Recorded data:
__________

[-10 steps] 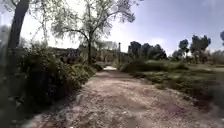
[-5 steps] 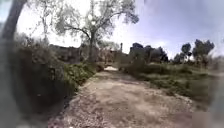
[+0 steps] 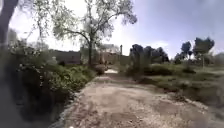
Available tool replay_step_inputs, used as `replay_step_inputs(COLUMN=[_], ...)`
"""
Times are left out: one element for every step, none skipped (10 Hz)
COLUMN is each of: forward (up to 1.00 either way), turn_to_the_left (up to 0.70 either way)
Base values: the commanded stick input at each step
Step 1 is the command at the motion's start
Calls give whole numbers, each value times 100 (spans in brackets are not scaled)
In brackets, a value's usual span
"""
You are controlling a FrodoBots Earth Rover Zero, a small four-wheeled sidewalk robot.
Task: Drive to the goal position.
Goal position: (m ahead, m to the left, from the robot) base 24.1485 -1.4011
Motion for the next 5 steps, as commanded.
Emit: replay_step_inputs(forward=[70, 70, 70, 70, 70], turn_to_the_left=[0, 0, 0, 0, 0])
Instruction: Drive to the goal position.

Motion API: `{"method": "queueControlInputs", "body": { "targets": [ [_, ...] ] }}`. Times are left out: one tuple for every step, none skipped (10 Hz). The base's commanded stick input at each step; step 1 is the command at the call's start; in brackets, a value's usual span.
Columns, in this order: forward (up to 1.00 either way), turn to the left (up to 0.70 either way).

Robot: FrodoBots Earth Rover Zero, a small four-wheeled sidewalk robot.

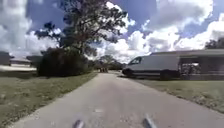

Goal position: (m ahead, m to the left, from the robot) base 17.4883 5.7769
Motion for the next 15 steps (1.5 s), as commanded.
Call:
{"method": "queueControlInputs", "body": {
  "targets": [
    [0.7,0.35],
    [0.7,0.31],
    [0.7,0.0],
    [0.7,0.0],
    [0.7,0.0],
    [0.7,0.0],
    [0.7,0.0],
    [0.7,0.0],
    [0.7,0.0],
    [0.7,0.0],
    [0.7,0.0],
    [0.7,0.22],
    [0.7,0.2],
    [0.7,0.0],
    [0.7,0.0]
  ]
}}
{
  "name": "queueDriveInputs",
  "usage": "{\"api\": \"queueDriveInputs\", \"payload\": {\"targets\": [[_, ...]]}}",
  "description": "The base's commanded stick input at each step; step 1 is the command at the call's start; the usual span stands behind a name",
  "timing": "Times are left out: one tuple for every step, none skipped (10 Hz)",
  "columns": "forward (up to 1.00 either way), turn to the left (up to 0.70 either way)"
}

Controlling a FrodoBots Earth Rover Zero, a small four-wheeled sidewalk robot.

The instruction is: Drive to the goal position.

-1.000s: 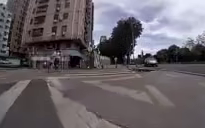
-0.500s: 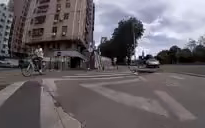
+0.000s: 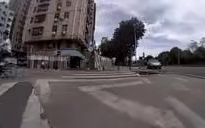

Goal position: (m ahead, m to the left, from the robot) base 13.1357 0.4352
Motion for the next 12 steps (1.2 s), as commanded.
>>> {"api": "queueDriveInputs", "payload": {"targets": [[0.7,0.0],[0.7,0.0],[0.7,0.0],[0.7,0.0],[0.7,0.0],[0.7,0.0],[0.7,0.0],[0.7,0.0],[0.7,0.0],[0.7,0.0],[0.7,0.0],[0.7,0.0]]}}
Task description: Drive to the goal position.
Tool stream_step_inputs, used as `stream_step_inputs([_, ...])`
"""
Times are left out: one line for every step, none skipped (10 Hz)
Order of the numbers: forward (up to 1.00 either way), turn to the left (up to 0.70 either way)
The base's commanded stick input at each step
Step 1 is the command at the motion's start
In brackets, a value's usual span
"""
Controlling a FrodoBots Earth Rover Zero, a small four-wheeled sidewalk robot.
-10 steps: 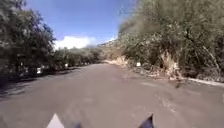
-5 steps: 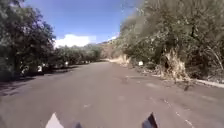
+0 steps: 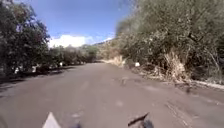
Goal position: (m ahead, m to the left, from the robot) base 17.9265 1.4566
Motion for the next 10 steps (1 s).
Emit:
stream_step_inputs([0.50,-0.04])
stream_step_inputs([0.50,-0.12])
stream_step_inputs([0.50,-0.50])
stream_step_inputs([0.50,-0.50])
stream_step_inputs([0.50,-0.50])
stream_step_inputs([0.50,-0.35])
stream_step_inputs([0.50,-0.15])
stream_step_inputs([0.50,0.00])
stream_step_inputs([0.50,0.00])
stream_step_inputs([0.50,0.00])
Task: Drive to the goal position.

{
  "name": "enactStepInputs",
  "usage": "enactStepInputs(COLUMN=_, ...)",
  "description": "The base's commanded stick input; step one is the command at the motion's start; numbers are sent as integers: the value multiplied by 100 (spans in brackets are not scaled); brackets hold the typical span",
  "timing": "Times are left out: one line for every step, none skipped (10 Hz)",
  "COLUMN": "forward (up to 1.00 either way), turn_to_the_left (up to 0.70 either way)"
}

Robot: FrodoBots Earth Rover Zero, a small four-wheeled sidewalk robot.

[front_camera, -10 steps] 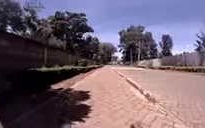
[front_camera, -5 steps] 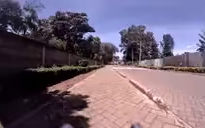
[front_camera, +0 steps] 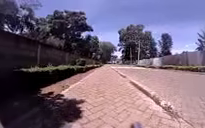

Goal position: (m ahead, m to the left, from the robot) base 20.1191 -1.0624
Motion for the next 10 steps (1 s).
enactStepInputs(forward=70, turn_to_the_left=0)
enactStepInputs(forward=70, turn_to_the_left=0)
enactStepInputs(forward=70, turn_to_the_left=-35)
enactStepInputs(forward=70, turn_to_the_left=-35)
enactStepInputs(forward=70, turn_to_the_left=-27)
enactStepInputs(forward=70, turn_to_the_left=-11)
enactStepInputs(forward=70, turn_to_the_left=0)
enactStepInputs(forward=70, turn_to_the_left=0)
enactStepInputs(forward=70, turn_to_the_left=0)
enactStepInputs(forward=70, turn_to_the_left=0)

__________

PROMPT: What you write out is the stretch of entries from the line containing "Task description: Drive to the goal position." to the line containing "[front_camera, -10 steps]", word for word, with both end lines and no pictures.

RESULT OF THE EXERCISE:
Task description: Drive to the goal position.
Tool stream_step_inputs, used as `stream_step_inputs([_, ...])`
"""
Times are left out: one line for every step, none skipped (10 Hz)
Order of the numbers: forward (up to 1.00 either way), turn to the left (up to 0.70 either way)
The base's commanded stick input at each step
Step 1 is the command at the motion's start
In brackets, a value's usual span
"""
Controlling a FrodoBots Earth Rover Zero, a small four-wheeled sidewalk robot.
-10 steps: 
-5 steps: 
+0 steps: 
Goal position: (m ahead, m to the left, from the robot) base 17.9265 1.4566
Motion for the next 10 steps (1 s).
Emit:
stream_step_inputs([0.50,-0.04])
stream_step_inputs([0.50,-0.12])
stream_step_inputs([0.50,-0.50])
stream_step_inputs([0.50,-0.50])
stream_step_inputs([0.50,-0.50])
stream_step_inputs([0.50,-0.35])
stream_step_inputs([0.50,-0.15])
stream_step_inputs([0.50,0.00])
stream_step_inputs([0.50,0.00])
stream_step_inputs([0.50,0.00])
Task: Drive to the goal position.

{
  "name": "enactStepInputs",
  "usage": "enactStepInputs(COLUMN=_, ...)",
  "description": "The base's commanded stick input; step one is the command at the motion's start; numbers are sent as integers: the value multiplied by 100 (spans in brackets are not scaled); brackets hold the typical span",
  "timing": "Times are left out: one line for every step, none skipped (10 Hz)",
  "COLUMN": "forward (up to 1.00 either way), turn_to_the_left (up to 0.70 either way)"
}

Robot: FrodoBots Earth Rover Zero, a small four-wheeled sidewalk robot.

[front_camera, -10 steps] 

No more output is required.